Ferrum Corde

Home > Science > Ferrum Corde > Page 2
Ferrum Corde Page 2

by Richard Fox


  “It can’t be…” Roland shook his head.

  “‘Roland, you have to get up. Fight.’ You remember that? ‘Let her go.’ I said that to you all on Ouranos so you wouldn’t get Trinia killed for your damn honor.” Stacey kicked a pew, breaking a corner into splinters and knocking it into the row behind it.

  “Why? Why lie to us?” Roland asked.

  “Ibarra tradition,” she said, picking up the remains of an armrest. “Lie and just keep at it. Ends are all that matter, Ken. You know us. So why don’t I just go to Nicodemus or Martel and tell them the truth? That Saint Kallen is a fraud!”

  She whipped around and drew an arm back to hurl the splinter at the stained glass window.

  Roland grabbed her by the wrist before she could let fly, ice biting into his flesh as he tried to hold her back. The strength he felt in her arm felt like he was struggling against armor.
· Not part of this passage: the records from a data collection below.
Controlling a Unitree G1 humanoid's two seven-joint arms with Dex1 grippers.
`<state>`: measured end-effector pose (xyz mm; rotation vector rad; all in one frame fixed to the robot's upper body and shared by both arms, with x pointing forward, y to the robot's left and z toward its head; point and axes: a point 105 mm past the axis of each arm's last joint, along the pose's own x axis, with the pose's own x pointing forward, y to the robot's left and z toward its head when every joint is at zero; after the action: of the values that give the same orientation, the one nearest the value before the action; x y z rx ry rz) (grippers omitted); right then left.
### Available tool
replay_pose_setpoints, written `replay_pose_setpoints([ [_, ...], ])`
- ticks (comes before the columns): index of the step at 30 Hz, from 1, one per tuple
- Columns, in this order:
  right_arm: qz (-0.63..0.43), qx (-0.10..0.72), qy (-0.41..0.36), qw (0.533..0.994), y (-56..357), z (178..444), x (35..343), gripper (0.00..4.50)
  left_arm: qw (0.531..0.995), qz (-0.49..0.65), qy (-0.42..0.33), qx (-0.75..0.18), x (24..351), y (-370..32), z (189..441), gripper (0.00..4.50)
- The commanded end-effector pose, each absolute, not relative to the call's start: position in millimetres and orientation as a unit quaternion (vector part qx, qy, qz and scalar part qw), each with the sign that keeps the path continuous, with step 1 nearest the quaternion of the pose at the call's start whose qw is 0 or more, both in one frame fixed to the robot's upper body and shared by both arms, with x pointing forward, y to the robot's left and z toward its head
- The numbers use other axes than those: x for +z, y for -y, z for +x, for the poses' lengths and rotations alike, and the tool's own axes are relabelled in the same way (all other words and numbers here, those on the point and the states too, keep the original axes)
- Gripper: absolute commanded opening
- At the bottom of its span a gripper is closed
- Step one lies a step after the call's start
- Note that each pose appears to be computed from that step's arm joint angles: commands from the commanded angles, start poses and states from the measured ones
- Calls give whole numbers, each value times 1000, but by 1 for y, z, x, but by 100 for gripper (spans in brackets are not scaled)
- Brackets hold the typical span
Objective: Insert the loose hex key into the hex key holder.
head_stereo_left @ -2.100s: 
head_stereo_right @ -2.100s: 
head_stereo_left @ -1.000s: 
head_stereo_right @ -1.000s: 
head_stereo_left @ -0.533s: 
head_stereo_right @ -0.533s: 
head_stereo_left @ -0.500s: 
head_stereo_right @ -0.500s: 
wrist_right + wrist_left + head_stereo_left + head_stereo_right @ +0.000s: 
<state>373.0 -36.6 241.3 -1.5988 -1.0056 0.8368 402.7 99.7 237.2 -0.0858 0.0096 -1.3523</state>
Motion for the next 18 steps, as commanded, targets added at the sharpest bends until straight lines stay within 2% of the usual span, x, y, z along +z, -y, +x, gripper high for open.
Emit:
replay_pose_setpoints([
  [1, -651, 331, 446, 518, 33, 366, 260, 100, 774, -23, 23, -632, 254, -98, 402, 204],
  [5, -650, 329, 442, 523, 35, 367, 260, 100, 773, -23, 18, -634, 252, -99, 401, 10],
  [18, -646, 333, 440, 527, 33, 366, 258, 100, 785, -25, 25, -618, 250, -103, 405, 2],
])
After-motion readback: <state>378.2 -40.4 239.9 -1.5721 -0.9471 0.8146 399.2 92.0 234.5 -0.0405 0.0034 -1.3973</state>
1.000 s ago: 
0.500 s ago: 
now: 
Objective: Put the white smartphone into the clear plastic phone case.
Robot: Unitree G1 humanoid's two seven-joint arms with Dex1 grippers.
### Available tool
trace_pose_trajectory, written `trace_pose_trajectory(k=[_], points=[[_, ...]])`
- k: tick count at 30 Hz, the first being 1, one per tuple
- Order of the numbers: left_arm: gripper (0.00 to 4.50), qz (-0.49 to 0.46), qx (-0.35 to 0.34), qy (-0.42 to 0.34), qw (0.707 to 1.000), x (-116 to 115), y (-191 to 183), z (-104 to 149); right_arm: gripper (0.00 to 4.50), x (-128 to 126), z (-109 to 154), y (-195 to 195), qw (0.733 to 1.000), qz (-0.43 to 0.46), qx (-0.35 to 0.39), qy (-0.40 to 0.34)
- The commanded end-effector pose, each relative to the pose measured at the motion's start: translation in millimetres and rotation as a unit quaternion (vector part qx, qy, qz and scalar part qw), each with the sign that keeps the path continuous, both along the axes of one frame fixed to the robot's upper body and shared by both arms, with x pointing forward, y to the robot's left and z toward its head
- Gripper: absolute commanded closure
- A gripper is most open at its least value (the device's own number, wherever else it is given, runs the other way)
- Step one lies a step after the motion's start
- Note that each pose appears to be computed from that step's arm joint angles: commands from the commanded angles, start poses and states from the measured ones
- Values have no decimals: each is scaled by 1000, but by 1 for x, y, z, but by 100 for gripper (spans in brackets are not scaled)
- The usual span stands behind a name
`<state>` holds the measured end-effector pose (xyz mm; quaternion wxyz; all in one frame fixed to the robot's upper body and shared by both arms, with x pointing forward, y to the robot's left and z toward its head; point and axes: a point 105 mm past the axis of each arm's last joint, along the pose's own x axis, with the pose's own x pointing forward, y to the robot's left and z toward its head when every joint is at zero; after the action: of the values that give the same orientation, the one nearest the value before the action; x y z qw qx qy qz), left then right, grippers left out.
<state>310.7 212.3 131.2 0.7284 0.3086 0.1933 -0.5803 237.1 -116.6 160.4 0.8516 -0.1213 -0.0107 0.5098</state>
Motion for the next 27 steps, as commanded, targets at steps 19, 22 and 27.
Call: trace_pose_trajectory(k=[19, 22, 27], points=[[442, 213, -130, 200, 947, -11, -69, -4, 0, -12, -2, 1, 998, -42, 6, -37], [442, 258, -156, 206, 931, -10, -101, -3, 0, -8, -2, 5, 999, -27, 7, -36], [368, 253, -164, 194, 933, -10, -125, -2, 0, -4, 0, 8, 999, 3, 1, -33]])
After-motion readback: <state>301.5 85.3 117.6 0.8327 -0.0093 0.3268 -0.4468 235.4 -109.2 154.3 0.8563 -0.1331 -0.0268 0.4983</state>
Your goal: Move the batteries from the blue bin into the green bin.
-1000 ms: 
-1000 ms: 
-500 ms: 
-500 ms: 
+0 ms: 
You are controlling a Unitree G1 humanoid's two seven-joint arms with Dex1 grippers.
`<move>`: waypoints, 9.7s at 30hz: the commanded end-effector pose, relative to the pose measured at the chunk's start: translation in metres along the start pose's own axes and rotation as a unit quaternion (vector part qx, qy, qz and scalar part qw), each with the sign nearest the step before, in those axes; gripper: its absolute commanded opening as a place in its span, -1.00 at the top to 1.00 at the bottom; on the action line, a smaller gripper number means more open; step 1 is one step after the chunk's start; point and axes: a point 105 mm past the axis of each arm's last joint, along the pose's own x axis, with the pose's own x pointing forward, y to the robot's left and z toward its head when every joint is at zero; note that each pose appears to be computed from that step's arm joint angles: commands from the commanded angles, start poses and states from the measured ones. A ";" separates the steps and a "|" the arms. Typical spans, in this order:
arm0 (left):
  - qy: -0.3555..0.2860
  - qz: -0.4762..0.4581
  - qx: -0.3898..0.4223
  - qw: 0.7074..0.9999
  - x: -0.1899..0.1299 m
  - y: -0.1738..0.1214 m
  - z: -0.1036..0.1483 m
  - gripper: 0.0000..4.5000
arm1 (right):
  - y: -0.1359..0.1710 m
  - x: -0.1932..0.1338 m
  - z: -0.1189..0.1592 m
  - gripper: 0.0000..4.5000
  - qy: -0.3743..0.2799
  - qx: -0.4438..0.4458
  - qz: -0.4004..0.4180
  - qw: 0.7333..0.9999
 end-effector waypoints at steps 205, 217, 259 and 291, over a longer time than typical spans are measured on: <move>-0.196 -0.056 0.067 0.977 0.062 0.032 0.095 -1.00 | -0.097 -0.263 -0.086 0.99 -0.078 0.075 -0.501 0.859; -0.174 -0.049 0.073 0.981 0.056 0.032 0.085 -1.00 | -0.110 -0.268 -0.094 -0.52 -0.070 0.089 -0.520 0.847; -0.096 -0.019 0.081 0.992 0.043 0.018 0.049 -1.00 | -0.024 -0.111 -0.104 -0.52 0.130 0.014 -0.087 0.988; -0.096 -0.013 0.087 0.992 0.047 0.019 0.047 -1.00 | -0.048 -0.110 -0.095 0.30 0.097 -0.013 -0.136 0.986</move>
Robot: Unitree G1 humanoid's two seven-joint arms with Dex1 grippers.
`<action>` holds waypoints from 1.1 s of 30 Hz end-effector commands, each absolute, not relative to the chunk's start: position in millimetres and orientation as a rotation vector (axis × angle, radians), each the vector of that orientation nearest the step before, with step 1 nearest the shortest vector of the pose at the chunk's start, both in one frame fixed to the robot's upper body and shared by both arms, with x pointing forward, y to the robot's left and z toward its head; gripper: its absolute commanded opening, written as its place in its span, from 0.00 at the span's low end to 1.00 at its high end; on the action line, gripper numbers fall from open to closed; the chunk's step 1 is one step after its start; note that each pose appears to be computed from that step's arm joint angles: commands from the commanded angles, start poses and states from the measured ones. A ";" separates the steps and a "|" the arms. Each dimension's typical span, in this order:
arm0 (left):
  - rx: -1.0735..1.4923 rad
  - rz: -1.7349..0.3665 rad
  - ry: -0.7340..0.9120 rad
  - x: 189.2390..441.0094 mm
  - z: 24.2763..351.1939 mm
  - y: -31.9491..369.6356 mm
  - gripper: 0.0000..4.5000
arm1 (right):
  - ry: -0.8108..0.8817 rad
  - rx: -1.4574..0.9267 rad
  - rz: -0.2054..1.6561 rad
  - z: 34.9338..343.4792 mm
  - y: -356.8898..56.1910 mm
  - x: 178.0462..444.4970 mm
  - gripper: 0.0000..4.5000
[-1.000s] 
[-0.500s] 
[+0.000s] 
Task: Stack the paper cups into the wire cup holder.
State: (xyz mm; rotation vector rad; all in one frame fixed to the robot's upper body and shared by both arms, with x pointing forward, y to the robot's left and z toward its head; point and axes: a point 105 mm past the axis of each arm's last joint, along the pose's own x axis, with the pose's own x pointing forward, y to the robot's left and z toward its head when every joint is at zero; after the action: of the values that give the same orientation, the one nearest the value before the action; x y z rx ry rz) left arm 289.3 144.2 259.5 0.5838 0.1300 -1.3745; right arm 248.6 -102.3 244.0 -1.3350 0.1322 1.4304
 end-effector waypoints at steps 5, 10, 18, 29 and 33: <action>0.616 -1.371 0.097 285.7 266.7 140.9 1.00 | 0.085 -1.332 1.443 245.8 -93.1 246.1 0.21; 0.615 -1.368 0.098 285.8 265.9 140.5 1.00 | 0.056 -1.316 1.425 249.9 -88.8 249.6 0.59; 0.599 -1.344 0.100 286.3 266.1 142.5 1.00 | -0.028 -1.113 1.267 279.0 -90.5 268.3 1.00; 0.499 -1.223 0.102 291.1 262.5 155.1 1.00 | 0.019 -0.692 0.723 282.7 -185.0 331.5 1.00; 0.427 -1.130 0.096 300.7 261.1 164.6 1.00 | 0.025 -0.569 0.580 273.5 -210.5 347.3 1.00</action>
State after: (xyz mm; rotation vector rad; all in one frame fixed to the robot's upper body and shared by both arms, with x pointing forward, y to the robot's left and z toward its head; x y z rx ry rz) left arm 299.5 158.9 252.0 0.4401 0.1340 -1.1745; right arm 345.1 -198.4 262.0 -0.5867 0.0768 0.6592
  Stacey stared at Roland, her dead eyes locked with his.

  She dropped the splinter and pulled free of Roland’s grip.

  “You’re not Ken Hale,” she said. “Where am I?” Her head snapped from side to side.

  Roland tried to squeeze his freezing hands shut, but they creaked like there was rust in his joints.

  “I…I’m sorry, Roland,” Stacey said. “I need to show you something.” She reached into her robe and pulled out a small triangle. She tapped the pad of her thumb against the apex and the chapel vanished.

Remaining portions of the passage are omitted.